- [Description of the task]: Up to and including the line bearing "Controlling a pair", output every line of the entries exactly as written, starting from the first; pictures stay out.

- [Records for this task]:
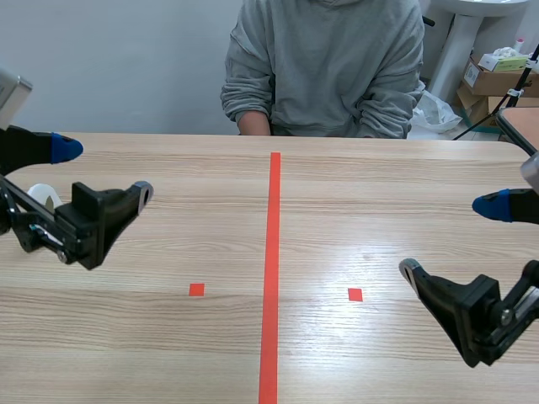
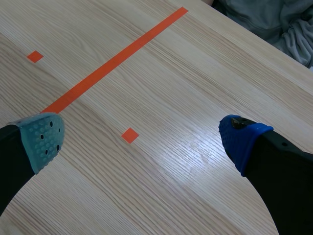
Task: Do the leaf sorting experiment
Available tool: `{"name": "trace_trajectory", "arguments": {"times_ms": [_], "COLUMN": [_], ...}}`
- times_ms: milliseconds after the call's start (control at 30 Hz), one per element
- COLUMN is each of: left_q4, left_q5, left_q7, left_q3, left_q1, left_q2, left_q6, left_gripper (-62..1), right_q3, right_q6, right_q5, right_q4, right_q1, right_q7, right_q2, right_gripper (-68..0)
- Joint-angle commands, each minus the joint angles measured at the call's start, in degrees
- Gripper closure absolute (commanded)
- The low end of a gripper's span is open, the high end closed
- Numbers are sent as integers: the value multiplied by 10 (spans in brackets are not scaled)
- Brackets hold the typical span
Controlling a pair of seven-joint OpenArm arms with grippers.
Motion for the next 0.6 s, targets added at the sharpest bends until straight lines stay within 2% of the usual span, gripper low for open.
{"name": "trace_trajectory", "arguments": {"times_ms": [0,367,467,567], "left_q4": [16,109,123,125], "left_q5": [-3,1,25,32], "left_q7": [-19,-46,-50,-61], "left_q3": [-2,-4,-3,-3], "left_q1": [18,151,173,197], "left_q2": [3,26,32,37], "left_q6": [5,20,26,35], "left_gripper": [-623,-623,-623,-623], "right_q3": [5,5,5,5], "right_q6": [-2,-1,-1,-1], "right_q5": [8,8,8,8], "right_q4": [2,2,2,2], "right_q1": [7,7,7,7], "right_q7": [8,8,8,8], "right_q2": [0,2,2,2], "right_gripper": [-679,-679,-679,-679]}}
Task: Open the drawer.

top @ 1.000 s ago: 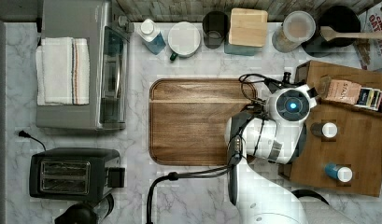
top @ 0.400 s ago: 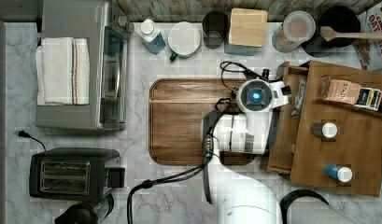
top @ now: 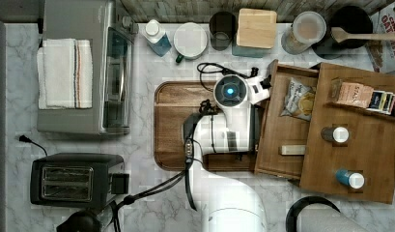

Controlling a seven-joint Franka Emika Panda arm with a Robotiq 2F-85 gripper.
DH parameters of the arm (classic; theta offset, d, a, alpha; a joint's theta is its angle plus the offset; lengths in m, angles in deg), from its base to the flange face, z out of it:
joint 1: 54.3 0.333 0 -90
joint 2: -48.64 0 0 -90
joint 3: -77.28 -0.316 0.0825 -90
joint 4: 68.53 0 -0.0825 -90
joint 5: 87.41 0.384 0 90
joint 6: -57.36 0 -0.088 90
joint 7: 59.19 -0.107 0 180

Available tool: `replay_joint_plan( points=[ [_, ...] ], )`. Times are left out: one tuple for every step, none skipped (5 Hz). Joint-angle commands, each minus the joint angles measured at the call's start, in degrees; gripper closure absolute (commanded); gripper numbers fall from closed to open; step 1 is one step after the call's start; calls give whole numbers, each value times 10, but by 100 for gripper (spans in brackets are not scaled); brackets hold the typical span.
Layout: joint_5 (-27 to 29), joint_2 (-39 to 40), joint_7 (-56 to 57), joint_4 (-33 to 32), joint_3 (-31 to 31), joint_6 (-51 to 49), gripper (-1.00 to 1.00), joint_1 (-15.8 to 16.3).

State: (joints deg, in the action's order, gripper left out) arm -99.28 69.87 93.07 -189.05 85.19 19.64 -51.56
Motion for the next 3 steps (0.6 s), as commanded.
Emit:
replay_joint_plan(
  points=[
    [15, 32, -119, 82, -64, 30, -100, 105],
    [14, 31, -131, 87, -31, 32, -100, 150],
    [-5, 29, -149, 97, -62, 9, -100, 128]
  ],
)
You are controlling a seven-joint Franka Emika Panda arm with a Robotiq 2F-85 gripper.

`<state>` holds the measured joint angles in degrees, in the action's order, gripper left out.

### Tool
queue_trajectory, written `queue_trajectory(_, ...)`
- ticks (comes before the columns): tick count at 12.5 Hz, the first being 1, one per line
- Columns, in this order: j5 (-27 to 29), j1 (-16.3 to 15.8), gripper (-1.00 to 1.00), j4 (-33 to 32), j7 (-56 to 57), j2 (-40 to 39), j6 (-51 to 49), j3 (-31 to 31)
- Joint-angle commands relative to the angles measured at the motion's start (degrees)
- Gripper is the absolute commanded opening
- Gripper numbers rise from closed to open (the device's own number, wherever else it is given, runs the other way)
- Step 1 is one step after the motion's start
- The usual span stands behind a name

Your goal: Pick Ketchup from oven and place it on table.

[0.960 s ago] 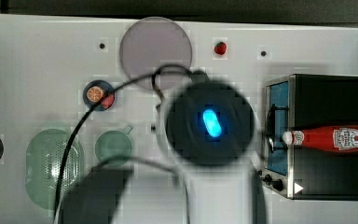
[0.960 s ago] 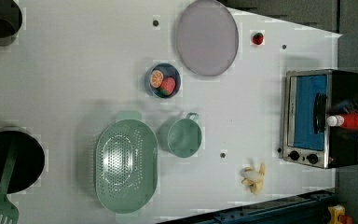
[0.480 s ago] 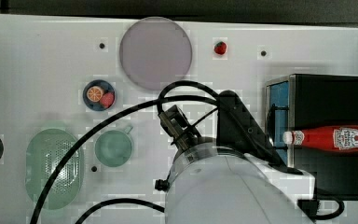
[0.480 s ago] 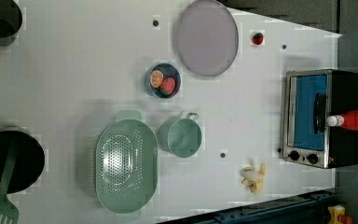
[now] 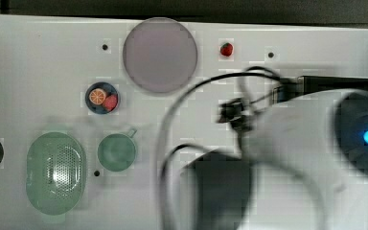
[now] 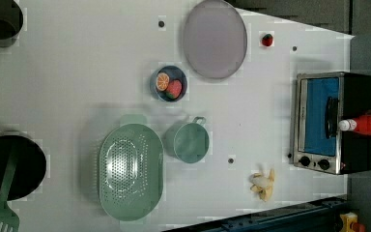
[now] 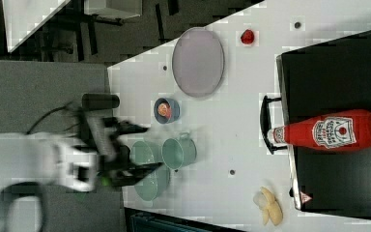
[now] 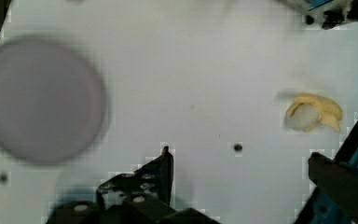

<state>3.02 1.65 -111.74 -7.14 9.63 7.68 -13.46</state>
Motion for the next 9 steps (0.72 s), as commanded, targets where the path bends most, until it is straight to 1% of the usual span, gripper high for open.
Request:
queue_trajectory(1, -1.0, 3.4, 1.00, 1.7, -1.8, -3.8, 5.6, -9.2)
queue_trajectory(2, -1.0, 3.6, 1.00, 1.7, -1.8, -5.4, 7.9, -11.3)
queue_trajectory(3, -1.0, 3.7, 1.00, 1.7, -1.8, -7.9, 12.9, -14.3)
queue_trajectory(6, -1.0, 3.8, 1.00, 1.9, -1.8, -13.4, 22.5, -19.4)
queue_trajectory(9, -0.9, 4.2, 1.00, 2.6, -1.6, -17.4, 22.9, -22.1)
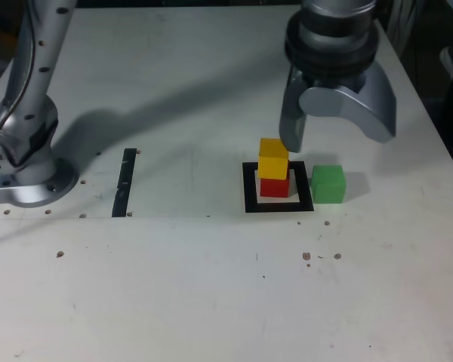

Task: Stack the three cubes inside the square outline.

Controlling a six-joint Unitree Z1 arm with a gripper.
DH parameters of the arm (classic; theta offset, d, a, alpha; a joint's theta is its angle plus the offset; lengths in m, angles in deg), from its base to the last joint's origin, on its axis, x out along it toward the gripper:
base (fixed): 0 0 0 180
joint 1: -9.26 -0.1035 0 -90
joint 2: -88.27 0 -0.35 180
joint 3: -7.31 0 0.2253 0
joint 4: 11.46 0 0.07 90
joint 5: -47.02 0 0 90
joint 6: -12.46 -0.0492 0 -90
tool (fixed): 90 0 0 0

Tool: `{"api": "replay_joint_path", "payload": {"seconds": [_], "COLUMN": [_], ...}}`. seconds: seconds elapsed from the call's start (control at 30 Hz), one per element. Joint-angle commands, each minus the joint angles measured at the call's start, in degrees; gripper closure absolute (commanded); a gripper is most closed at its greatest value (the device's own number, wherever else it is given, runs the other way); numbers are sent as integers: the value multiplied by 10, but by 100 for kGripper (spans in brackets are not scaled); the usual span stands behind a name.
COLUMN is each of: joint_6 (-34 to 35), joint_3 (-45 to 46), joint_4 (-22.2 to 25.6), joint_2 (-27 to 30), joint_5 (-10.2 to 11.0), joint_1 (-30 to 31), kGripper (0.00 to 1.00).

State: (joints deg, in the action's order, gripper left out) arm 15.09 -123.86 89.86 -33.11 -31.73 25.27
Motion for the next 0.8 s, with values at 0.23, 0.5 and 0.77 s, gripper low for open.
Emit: {"api": "replay_joint_path", "payload": {"seconds": [0.23,0.5,0.77], "joint_6": [-21,-32,-53], "joint_3": [-24,-31,-20], "joint_4": [-6,-10,-15], "joint_2": [-41,-67,-80], "joint_5": [8,2,1], "joint_1": [0,-2,-15], "kGripper": [1,1,1]}}
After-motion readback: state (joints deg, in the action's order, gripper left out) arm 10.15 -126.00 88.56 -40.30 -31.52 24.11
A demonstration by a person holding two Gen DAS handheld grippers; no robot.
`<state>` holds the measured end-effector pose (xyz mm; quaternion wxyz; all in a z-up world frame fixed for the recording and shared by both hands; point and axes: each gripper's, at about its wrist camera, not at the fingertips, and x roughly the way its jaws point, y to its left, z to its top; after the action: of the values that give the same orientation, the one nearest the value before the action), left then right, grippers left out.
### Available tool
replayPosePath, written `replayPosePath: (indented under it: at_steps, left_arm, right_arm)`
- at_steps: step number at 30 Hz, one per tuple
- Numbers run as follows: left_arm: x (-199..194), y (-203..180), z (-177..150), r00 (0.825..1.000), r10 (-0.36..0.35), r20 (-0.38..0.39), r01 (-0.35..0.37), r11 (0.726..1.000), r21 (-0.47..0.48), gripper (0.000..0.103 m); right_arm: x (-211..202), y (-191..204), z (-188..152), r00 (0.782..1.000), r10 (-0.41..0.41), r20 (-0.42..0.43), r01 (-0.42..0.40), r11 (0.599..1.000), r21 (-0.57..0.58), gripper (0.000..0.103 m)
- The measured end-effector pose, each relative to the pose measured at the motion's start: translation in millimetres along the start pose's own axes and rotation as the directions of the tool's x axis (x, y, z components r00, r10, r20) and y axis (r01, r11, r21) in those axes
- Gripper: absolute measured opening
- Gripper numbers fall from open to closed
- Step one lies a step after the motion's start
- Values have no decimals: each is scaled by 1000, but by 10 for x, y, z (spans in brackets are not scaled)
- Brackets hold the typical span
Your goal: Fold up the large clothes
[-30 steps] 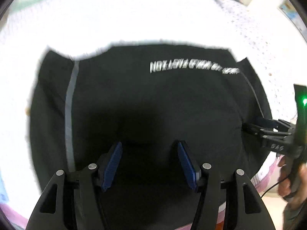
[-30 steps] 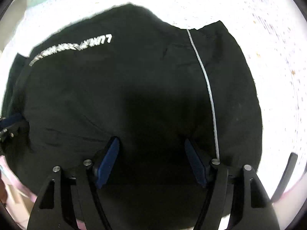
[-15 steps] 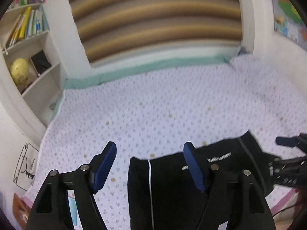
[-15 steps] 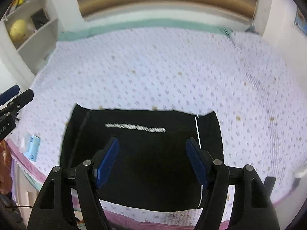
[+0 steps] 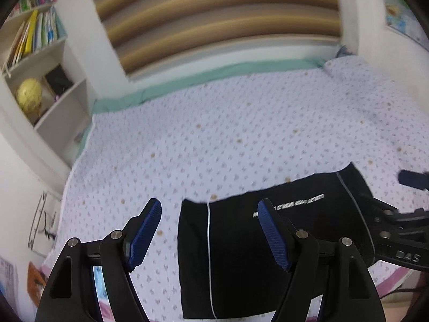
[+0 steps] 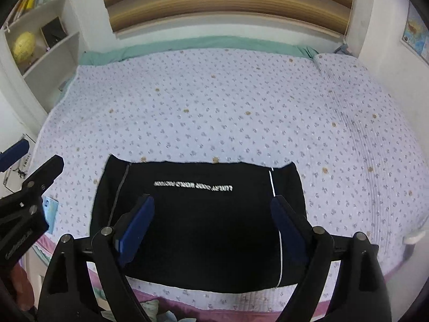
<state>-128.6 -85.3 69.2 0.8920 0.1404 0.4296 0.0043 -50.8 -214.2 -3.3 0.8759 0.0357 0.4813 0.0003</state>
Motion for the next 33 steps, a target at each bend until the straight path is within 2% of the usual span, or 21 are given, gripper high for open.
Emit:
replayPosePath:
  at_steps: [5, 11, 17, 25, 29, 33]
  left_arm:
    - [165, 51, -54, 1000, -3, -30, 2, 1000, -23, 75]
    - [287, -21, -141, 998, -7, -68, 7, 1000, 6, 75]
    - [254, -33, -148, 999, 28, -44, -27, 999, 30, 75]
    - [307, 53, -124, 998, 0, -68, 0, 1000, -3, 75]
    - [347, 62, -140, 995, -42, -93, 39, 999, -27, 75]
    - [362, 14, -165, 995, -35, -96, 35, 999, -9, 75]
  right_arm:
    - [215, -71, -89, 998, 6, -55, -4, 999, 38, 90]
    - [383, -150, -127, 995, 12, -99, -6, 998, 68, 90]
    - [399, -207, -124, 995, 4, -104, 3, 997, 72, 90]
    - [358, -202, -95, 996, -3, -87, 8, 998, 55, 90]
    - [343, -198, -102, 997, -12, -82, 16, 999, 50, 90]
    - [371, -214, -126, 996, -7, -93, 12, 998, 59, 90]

- [Task output]:
Task: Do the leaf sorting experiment
Available tool: `{"name": "trace_trajectory", "arguments": {"times_ms": [_], "COLUMN": [_], ...}}`
- times_ms: milliseconds after the call's start (control at 30 Hz), one per element
- COLUMN is each of: left_q4, left_q5, left_q7, left_q3, left_q1, left_q2, left_q6, left_gripper (-62..1), right_q3, right_q6, right_q5, right_q4, right_q1, right_q7, right_q2, right_gripper (-68..0)
- Joint-angle commands, each minus the joint angles measured at the call's start, in degrees
- Gripper closure absolute (commanded)
- The low end of a gripper's span is open, the high end closed
- Numbers are sent as integers: the value multiplied by 10 (spans in brackets are not scaled)
- Brackets hold the typical span
Controlling a pair of seven-joint OpenArm arms with grippers.

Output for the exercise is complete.